- **Task**
A word-for-word retyping of the listing below is required, with the pictures dropped.

┌─ Data below

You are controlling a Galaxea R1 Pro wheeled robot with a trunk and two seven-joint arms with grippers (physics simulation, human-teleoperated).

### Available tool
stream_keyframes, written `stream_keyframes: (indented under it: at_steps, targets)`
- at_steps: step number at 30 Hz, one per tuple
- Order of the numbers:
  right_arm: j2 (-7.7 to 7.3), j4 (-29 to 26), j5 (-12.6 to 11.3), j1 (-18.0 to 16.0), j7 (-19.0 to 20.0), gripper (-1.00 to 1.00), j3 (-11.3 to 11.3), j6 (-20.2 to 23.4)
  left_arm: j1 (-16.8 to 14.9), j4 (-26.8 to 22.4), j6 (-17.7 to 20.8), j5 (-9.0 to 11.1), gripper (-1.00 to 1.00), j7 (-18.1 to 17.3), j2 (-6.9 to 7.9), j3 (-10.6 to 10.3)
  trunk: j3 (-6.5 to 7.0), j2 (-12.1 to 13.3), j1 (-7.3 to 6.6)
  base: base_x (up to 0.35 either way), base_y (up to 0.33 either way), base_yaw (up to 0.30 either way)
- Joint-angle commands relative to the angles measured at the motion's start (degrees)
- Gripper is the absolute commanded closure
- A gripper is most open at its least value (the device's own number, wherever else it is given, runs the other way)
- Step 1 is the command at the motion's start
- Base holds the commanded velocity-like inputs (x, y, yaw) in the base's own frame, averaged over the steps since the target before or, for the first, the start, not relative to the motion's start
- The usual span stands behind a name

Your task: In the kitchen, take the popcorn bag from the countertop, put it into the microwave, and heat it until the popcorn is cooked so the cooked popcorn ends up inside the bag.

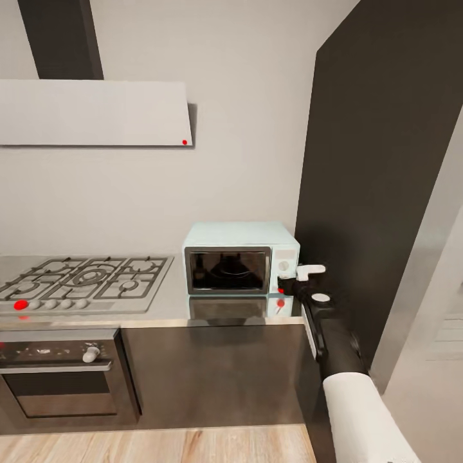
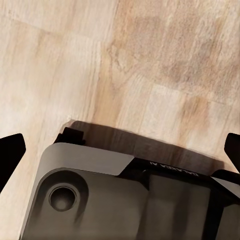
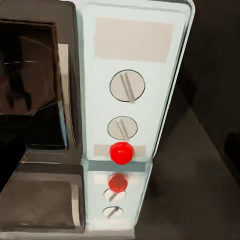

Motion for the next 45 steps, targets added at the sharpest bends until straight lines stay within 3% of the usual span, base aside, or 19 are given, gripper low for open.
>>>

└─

- **Output of the exercise**
You are controlling a Galaxea R1 Pro wheeled robot with a trunk and two seven-joint arms with grippers (physics simulation, human-teleoperated).

### Available tool
stream_keyframes, written `stream_keyframes: (indented under it: at_steps, targets)`
- at_steps: step number at 30 Hz, one per tuple
- Order of the numbers:
  right_arm: j2 (-7.7 to 7.3), j4 (-29 to 26), j5 (-12.6 to 11.3), j1 (-18.0 to 16.0), j7 (-19.0 to 20.0), gripper (-1.00 to 1.00), j3 (-11.3 to 11.3), j6 (-20.2 to 23.4)
  left_arm: j1 (-16.8 to 14.9), j4 (-26.8 to 22.4), j6 (-17.7 to 20.8), j5 (-9.0 to 11.1), gripper (-1.00 to 1.00), j7 (-18.1 to 17.3), j2 (-6.9 to 7.9), j3 (-10.6 to 10.3)
  trunk: j3 (-6.5 to 7.0), j2 (-12.1 to 13.3), j1 (-7.3 to 6.6)
  base: base_x (up to 0.35 either way), base_y (up to 0.33 either way), base_yaw (up to 0.30 either way)
- Joint-angle commands relative to the angles measured at the motion's start (degrees)
- Gripper is the absolute commanded closure
- A gripper is most open at its least value (the device's own number, wherever else it is given, runs the other way)
- Step 1 is the command at the motion's start
- Base holds the commanded velocity-like inputs (x, y, yaw) in the base's own frame, averaged over the steps since the target before or, for the first, the start, not relative to the motion's start
- The usual span stands behind a name

Your task: In the kitchen, take the popcorn bag from the countertop, put it into the microwave, and heat it until the popcorn is cooked so the cooked popcorn ends up inside the bag.


Motion for the next 45 steps, targets added at the sharpest bends until straight lines stay within 3% of the usual span, base aside, or 19 are given, gripper low for open.
>>>

Nothing more belongs to the answer.